### Work item
Transcribe the data that follows without changing a word, and omit the pictures.

### The data
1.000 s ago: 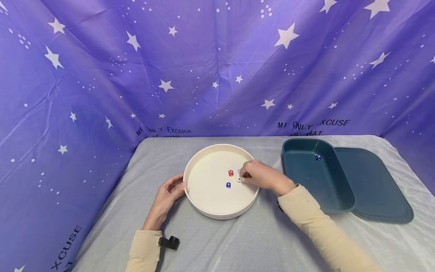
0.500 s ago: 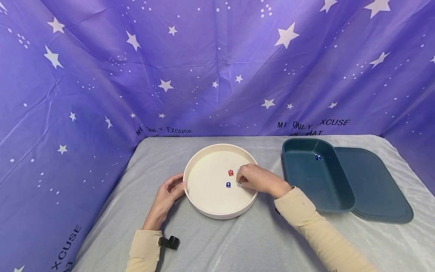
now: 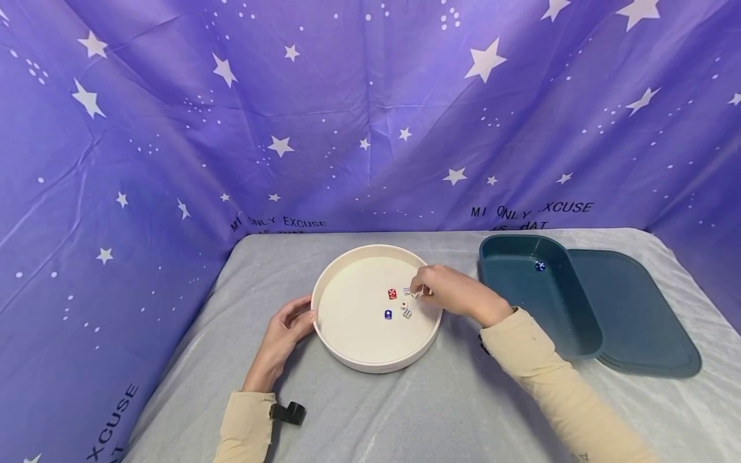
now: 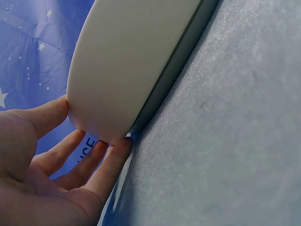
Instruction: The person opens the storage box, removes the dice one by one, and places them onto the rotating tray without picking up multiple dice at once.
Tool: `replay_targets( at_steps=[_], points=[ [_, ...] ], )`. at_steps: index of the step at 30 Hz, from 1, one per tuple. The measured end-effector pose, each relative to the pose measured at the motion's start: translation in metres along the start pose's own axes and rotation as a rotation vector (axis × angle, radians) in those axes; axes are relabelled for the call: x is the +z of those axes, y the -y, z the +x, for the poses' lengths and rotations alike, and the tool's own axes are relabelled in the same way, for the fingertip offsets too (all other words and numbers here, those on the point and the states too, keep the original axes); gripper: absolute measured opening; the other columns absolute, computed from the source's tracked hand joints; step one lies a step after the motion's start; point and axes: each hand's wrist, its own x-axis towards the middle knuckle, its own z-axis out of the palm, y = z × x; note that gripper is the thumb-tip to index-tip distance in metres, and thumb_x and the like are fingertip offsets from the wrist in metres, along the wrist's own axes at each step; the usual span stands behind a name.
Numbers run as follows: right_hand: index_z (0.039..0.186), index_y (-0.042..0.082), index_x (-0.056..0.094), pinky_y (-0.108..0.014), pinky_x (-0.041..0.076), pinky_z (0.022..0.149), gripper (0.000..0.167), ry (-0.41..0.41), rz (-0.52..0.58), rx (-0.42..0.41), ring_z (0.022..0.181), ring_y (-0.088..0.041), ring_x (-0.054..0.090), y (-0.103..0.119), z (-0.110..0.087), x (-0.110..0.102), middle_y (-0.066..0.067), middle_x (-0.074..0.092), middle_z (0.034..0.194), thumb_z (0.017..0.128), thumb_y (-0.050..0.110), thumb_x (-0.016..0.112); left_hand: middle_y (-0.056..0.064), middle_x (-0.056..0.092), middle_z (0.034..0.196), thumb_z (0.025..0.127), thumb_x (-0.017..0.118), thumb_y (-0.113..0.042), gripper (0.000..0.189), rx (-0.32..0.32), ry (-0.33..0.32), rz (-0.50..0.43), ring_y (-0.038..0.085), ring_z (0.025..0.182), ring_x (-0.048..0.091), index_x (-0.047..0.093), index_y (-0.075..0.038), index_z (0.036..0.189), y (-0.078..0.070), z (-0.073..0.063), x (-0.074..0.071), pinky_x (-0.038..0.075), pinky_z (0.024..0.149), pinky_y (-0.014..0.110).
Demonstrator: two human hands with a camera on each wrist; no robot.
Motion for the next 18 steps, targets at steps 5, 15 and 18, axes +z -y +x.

### Answer for this exercise
1.000 s ago: 
0.500 s ago: 
now: 
now: 
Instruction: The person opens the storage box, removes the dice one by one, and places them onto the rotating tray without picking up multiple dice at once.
Tool: `replay_targets( at_steps=[_], points=[ [_, ...] ], )`. at_steps: index of the step at 30 Hz, from 1, one per tuple. The measured end-effector pose, each relative to the pose measured at the motion's start: translation in metres along the start pose's own axes and rotation as a rotation vector (axis × angle, radians) in those axes; axes are relabelled for the call: x is the +z of those axes, y the -y, z the +x, for the poses' lengths and rotations alike, and the tool's own axes are relabelled in the same way, for the fingertip offsets too (all other words and numbers here, those on the point and the states too, keep the original axes); gripper: absolute measured opening; the other columns absolute, computed from the source's tracked hand joints; step one lies a step after the motion's start; point and axes: each hand's wrist, its own x-axis towards the middle knuckle, its own z-axis out of the palm, y = z × x; note that gripper is the thumb-tip to index-tip distance in metres, and thumb_x and the like are fingertip offsets from the wrist in metres, along the wrist's own axes at each step; the usual span stands behind a name.
Numbers run as follows: right_hand: index_z (0.039..0.186), index_y (-0.042..0.082), index_x (-0.056..0.094), pinky_y (-0.108..0.014), pinky_x (-0.041..0.076), pinky_z (0.022..0.149), gripper (0.000..0.167), ry (-0.41..0.41), rz (-0.52..0.58), rx (-0.42..0.41), ring_z (0.022..0.181), ring_y (-0.088..0.041), ring_x (-0.054..0.090), y (-0.103..0.119), z (-0.110..0.087), x (-0.110..0.102), middle_y (-0.066..0.067), middle_x (-0.074..0.092), middle_z (0.034..0.194), thumb_z (0.017..0.128), thumb_y (-0.050..0.110), thumb_x (-0.016..0.112); left_hand: middle_y (-0.056..0.064), middle_x (-0.056..0.092), middle_z (0.034..0.196), thumb_z (0.025..0.127), thumb_x (-0.017..0.118), thumb_y (-0.113..0.042), gripper (0.000..0.189), rx (-0.32..0.32), ry (-0.33..0.32), rz (-0.50..0.43), ring_y (-0.038..0.085), ring_z (0.025..0.182), ring_x (-0.048..0.091), index_x (-0.047..0.093), index_y (-0.075..0.038), index_z (0.036..0.189), y (-0.078..0.070), z (-0.073..0.063), x (-0.074..0.071), pinky_x (-0.038..0.075), pinky_z (0.024..0.149), pinky_y (-0.014..0.110).
Demonstrator: two human hands with a camera on each wrist; no robot.
Motion for the next 18 steps, targets at steps 5, 15 and 18, axes +z -y +x.

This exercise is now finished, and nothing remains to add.